Lucienne termine son café. Elle est fatiguée de sa nuit trop courte. Les jeunes du dessus ont encore fait le chambard jusqu’à trois heures du matin. C’est comme ça trop souvent mais ils ont l’air bien gentils et elle n’ose pas leur dire qu’ils la dérangent. D’ailleurs elle n’ose jamais rien dire à personne. Elle ne s’en rendait pas totalement compte quand elle était avec Jacques. Il parlait tout le temps, il attirait les gens à la maison. Pour elle, quelques échanges deci delà avec les épouses des copains lorsqu’elles la suivaient en cuisine pour un coup de main, avec quelques voisines aussi. De toute façon ça lui suffisait, elle n’avait jamais été très bavarde. Mais là, depuis six mois qu’elle habite cet immeuble, elle n’a jamais dépassé le bonjour bonsoir avec aucun des habitants. Des jeunes pour la plupart. Etudiants ou au chômage, elle ne sait pas trop. Certains bien polis, d’autres pas du tout, mais aucun qui puisse avoir quelque chose à dire à une vieille ignorante comme elle. Quand elle les croise ou bien ils dégringolent les escaliers avec l’air d’être toujours en retard, ou bien ils sont toute une bande en train de rigoler entre eux, ou bien ils se traînent avec les yeux à peine ouverts. Jamais en situation de vraiment la voir en tout cas.

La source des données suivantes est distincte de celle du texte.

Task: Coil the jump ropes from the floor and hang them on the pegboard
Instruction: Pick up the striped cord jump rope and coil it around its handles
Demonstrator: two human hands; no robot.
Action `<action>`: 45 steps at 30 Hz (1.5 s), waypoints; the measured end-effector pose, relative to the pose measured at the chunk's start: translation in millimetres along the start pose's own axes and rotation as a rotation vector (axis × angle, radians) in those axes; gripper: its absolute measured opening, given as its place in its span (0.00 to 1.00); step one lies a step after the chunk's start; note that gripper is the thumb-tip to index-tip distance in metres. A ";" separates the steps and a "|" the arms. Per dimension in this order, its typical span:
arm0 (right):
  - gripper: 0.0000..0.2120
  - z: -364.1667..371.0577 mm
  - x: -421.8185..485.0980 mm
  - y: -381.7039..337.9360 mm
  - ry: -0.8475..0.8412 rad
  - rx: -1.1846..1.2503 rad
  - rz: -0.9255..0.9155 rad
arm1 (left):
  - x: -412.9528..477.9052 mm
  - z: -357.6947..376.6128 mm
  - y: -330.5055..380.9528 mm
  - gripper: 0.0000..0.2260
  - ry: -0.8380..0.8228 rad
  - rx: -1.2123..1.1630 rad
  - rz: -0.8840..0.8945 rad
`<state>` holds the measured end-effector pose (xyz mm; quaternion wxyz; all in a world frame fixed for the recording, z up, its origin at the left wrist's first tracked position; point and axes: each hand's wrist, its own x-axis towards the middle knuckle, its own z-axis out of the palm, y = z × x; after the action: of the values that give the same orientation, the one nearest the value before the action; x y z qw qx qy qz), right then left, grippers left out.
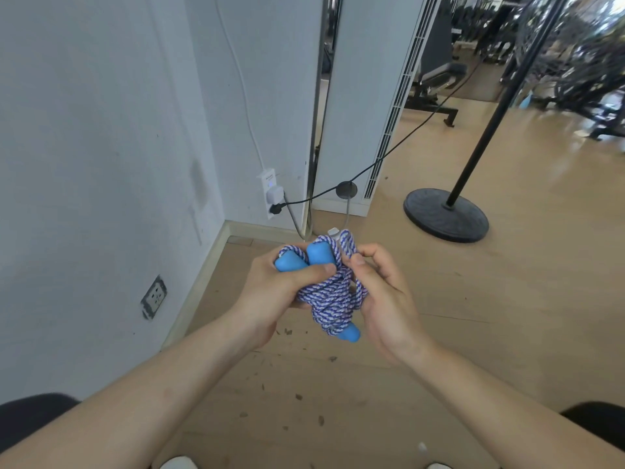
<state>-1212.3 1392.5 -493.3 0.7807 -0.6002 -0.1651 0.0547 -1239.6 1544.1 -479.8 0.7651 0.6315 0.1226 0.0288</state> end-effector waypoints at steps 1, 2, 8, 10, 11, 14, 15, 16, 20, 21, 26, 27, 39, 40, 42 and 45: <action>0.06 -0.2 1.0 -1.7 0.007 0.013 0.005 | 1.9 -0.8 -0.3 0.12 0.025 -0.015 -0.009; 0.05 -0.9 2.2 -2.6 0.014 0.023 0.008 | 3.9 -1.7 -1.0 0.13 0.048 -0.030 -0.020; 0.12 -4.7 4.9 -4.5 0.086 -0.134 0.038 | 10.2 -10.7 0.5 0.07 0.034 -0.065 -0.084; 0.12 -6.9 5.2 -6.0 0.075 -0.205 0.021 | 11.9 -12.3 1.8 0.08 0.020 -0.043 -0.058; 0.12 -7.6 5.0 -6.7 0.060 -0.211 0.016 | 12.8 -12.8 2.2 0.08 0.024 -0.016 -0.038; 0.12 -8.3 3.7 -7.9 0.004 -0.233 0.032 | 13.7 -12.9 2.6 0.10 0.035 0.049 0.034; 0.11 -8.3 3.5 -8.0 -0.010 -0.252 0.039 | 13.1 -12.6 2.4 0.10 0.032 0.066 0.065; 0.11 -8.6 3.9 -8.1 -0.013 -0.261 0.051 | 12.1 -12.1 1.8 0.10 0.028 0.087 0.097; 0.11 -10.9 9.4 -12.7 0.070 -0.126 0.154 | 10.1 -10.7 -3.1 0.09 -0.023 0.197 0.170; 0.12 -11.1 11.4 -15.1 0.094 -0.054 0.189 | 9.2 -9.4 -4.2 0.09 -0.050 0.208 0.169; 0.13 -13.1 21.7 -31.9 0.079 0.222 0.258 | 8.4 -3.1 -8.0 0.07 -0.087 0.207 0.143; 0.13 -15.4 24.2 -34.6 0.063 0.235 0.254 | 9.4 -2.8 -7.4 0.07 -0.090 0.216 0.157; 0.11 -23.1 26.1 -38.6 -0.003 -0.132 0.126 | 17.2 -9.7 -0.6 0.11 -0.186 0.434 0.374; 0.11 -23.6 24.5 -38.9 -0.014 -0.214 0.098 | 18.3 -12.1 -0.7 0.11 -0.182 0.437 0.374; 0.10 -23.6 20.4 -40.7 -0.039 -0.395 0.020 | 21.6 -16.6 -0.7 0.11 -0.160 0.421 0.361; 0.06 -18.8 13.6 -43.3 -0.044 -0.478 0.000 | 26.1 -20.6 1.4 0.11 -0.090 0.332 0.325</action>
<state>-1198.3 1367.3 -453.6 0.6128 -0.7664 -0.1905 0.0271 -1218.8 1569.4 -486.0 0.6406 0.7609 -0.0118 0.1028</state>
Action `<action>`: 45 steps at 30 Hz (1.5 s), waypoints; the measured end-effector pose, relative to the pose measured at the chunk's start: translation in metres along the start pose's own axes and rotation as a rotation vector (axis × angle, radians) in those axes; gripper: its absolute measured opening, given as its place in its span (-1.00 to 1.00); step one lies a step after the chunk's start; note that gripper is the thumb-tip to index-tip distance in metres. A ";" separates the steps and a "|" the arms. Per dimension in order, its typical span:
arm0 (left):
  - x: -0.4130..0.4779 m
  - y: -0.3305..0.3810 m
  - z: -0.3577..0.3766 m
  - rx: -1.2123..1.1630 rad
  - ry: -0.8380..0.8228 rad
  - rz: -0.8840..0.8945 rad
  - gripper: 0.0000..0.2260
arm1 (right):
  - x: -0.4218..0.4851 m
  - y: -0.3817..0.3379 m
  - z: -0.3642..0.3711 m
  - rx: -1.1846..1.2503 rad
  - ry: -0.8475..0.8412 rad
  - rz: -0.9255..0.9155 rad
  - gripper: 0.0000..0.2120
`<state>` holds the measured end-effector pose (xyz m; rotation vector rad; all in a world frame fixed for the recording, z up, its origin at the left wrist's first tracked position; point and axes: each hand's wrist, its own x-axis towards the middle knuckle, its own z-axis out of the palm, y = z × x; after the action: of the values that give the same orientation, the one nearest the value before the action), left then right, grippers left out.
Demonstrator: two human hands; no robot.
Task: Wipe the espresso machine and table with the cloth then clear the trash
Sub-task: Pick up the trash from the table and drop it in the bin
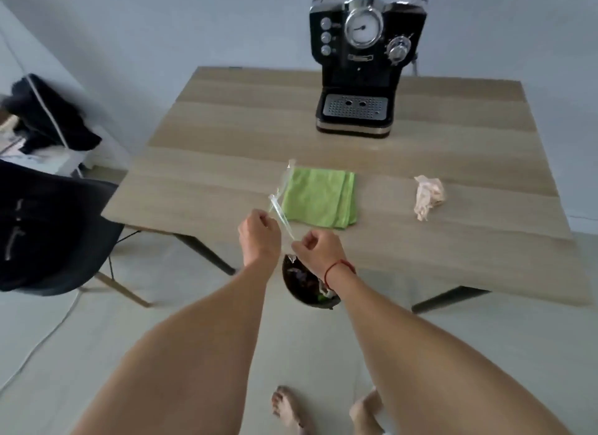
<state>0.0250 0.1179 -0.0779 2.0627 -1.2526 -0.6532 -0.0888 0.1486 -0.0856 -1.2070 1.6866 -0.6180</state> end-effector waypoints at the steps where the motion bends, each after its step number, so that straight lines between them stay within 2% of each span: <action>1: -0.002 -0.023 -0.009 -0.002 0.023 -0.034 -0.86 | -0.004 0.006 0.021 -0.034 -0.037 0.010 -0.86; 5: -0.014 -0.104 -0.017 -0.020 -0.001 -0.230 -0.86 | -0.009 0.046 0.073 -0.123 -0.091 0.112 -0.82; 8: -0.030 -0.160 0.007 0.037 -0.153 -0.356 -0.81 | -0.001 0.083 0.096 -0.119 -0.052 0.233 -0.76; 12: -0.049 -0.217 0.057 0.085 -0.320 -0.557 -0.77 | 0.021 0.139 0.121 -0.130 -0.032 0.366 -0.92; 15: -0.037 -0.246 0.107 0.077 -0.434 -0.645 -0.81 | 0.048 0.183 0.138 -0.127 -0.007 0.451 -0.90; 19: -0.001 -0.266 0.178 0.015 -0.500 -0.671 -0.78 | 0.094 0.237 0.149 -0.136 0.057 0.514 -0.86; 24: 0.042 -0.284 0.247 0.005 -0.492 -0.643 -0.87 | 0.160 0.278 0.162 -0.067 0.082 0.535 -0.82; 26: 0.049 -0.285 0.262 0.003 -0.510 -0.630 -0.78 | 0.176 0.289 0.166 -0.061 0.035 0.542 -0.78; 28: 0.049 -0.283 0.266 0.047 -0.541 -0.597 -0.63 | 0.180 0.292 0.166 -0.121 -0.013 0.551 -0.61; 32: 0.030 -0.267 0.240 0.148 -0.584 -0.538 -0.58 | 0.158 0.285 0.155 -0.207 -0.091 0.525 -0.61; 35: 0.019 -0.239 0.199 0.234 -0.600 -0.463 -0.59 | 0.128 0.251 0.141 -0.234 -0.152 0.507 -0.60; 42: -0.001 -0.136 0.046 0.472 -0.468 -0.242 -0.45 | 0.038 0.092 0.089 -0.351 -0.146 0.316 -0.61; 45: 0.000 -0.094 -0.012 0.510 -0.345 -0.125 -0.49 | 0.008 0.030 0.069 -0.376 -0.153 0.193 -0.65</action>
<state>0.0881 0.1541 -0.1386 2.5358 -1.6250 -0.8396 -0.0410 0.1609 -0.1430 -1.2926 1.8098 -0.0874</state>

Mais le gros problème de Lucienne, c’est le type du rez-de-chaussée. Un brun costaud d’une quarantaine d’années. Elle est certaine de l’avoir vu ricaner sur son passage, certaine aussi qu’il fait des trafics louches. Il n’est pas là parfois pendant plusieurs jours, puis de retour avec de gros cartons. Très sûr de lui comme Jacques et dans un endroit aussi déglingué, Lucienne ne trouve pas ça normal. Et elle est absolument certaine qu’il est plusieurs fois rentré chez elle en son absence. Il doit avoir un double de clé, ou un passe, et il fait ce qu’il veut dans l’immeuble. Il y a des choses qui ont disparu de chez elle, des petits objets du quotidien. Une fois son tire-bouchon, d’ailleurs bien inutile dans sa vie solitaire et qu’elle n’a pas remplacé. Une autre fois un torchon et là, elle est sûre que c’est lui qui a fait le coup parce que, son torchon, elle l’a clairement vu un jour, sur un dossier de chaise de sa cuisine en désordre, par la fenêtre exceptionnellement ouverte. Peut-être aussi un paquet de café, il y a un mois, mais là elle n’en jurerait pas. Elle achète toujours le café par paquet de deux quand il est en promotion chez Leclerc et elle n’a pas retrouvé le deuxième quand elle en a eu besoin. Lucienne est terrorisée par ces intrusions. Imaginer cet homme en train de fouiller dans son buffet, dans la penderie en plastique de sa chambre peut-être, la rend malade de peur, de dégoût et de honte à la fois. Elle évite le plus possible de sortir quand elle le sait dans les parages. Elle s’enferme soigneusement à clé toute la journée. Elle rentre la tête dans ses épaules maigres et trotte dans l’entrée de l’immeuble pour ne pas avoir à croiser son regard. Et elle pense à lui presque tout le temps.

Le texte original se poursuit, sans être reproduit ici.